My first response to the title was a laughter. I would be happy if I felt my sleep care provider thought I was a team member instead of a water boy. My initial experience, which occurred over ten years ago, was like that. I had not considered that I might have OSA. My doctor was not associated with a clinic, and insurance was different back then. I was talking about tiredness; I thought it might be anemia. My doctor asked some questions, and suspected OSA. My test and diagnosis were done within the month. My doctor explained, answered questions, and even helped me feel better about wearing the equipment. I lost my insurance, my machine broke, and I stopped using CPAP for a few years. Upon getting insurance, I started going to a top-ten medical center that happened to be nearby. To get my treatment, I had to make an appointment with a new pcp (3 month wait), get a referral to the sleep specialist (6 month wait for appointment), then get a home sleep study. I am a full-time caregiver and could not leave my client overnight. Took me 2 years to get a test. During that time my specialist was abrupt and dismissive; he seemed to think that if I was not committed enough to get an overnight test he didn't want to be bothered with me. I had to interface between my insurer, who agreed to cover a home test, and my provider, PCP and specialist, who did not believe me or follow up. I have depression and an immune disorder, both of which are associated with sleep. My physicians helped me feel I was on the opposing team!

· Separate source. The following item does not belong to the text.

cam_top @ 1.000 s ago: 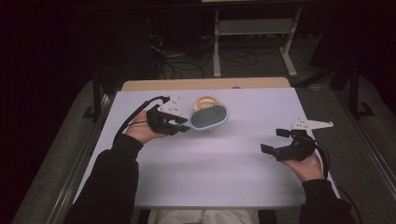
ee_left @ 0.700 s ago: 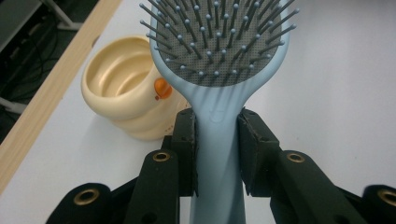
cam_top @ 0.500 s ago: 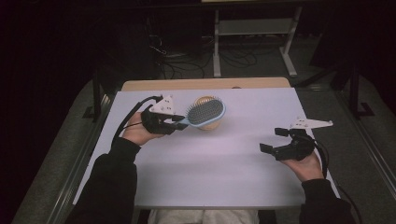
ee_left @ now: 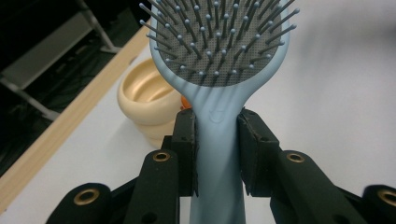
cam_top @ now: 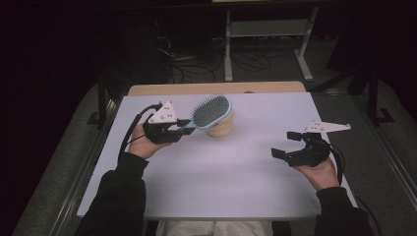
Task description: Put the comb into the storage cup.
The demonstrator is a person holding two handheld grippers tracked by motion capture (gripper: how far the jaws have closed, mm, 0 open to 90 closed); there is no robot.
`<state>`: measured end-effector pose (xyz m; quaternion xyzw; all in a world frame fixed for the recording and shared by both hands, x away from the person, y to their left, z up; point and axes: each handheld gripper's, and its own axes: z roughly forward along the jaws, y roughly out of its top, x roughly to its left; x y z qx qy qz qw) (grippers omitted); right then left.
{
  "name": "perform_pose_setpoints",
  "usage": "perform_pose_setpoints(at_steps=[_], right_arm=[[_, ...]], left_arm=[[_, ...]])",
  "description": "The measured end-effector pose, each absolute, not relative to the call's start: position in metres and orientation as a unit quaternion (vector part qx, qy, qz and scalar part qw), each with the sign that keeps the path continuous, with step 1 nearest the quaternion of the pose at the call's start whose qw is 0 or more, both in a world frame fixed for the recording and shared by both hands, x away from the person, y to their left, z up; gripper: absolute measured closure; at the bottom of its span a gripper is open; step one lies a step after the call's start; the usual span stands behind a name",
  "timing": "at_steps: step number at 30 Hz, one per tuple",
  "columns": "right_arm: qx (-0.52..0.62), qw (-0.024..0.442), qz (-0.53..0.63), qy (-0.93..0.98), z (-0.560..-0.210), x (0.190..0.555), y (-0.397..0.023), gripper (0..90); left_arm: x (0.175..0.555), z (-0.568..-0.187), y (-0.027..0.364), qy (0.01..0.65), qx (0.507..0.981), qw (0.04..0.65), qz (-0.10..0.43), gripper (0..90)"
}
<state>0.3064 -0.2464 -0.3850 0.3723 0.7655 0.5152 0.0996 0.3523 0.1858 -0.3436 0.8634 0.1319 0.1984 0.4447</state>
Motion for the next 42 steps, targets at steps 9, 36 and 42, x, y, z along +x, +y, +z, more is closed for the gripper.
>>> perform_pose_setpoints(at_steps=[9, 36, 42], right_arm=[[0.358, 0.093, 0.522, 0.769, -0.372, 0.309, -0.236, 0.0], [0.310, 0.076, 0.548, 0.773, -0.327, 0.331, -0.184, 0.0], [0.309, 0.071, 0.557, 0.767, -0.323, 0.335, -0.178, 0.0]], left_arm=[[0.345, -0.346, 0.184, 0.143, 0.845, 0.461, 0.230, 70.2], [0.338, -0.352, 0.168, 0.161, 0.819, 0.492, 0.247, 70.3], [0.336, -0.354, 0.164, 0.166, 0.812, 0.499, 0.254, 70.2]])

Gee, why are such common sense steps articulated as being a "new discovery"? The entire society we live in on this planet is being pushed and driven to become more cooperative instead of competitional when interacting. This is a very big mega trend brought about by the latest in communication technologies and the human realization that the other person is both a human being and not just a "customer" or piece of meat that breathes. Why isnt all of medicine and other industries that are primarily service industries, being done this way where the depth of information and sharing of methods and practices is so much more thorough that any common goal, i.e. HEALTH, is reached by the natural alignment of interests instead of being driven by the time/money ratio in the traditional capitalistic paradigm? As a high functioning autistic, I see this as a completely revolutionary change in all aspects of life that will both break the limitations/faults of capitalism, while testing the intelligence and foresight of society to avoid the capture and takeover by the autocratic/bureaucratic tyranny that is marxist/communist economic structures. If we pass this test, time itself will be the new currency of economics and thus lead to a greater level of human happiness and fulfillment since scarcity is steadily being defeated with education and technology. Since my autism prevented me from learning the social paradigms that mankind establishes via social rules, the path to solve human problems by thinking outside of the "box" are much more readily apparent.
Beautifully stated! The word "discovery" was used because so many people who did get together for the Learning Lounge had not previously realized that doctors and patients have common goals. Although this should have been obvious, it was not. We hope that more dialogue will help generate more cooperation.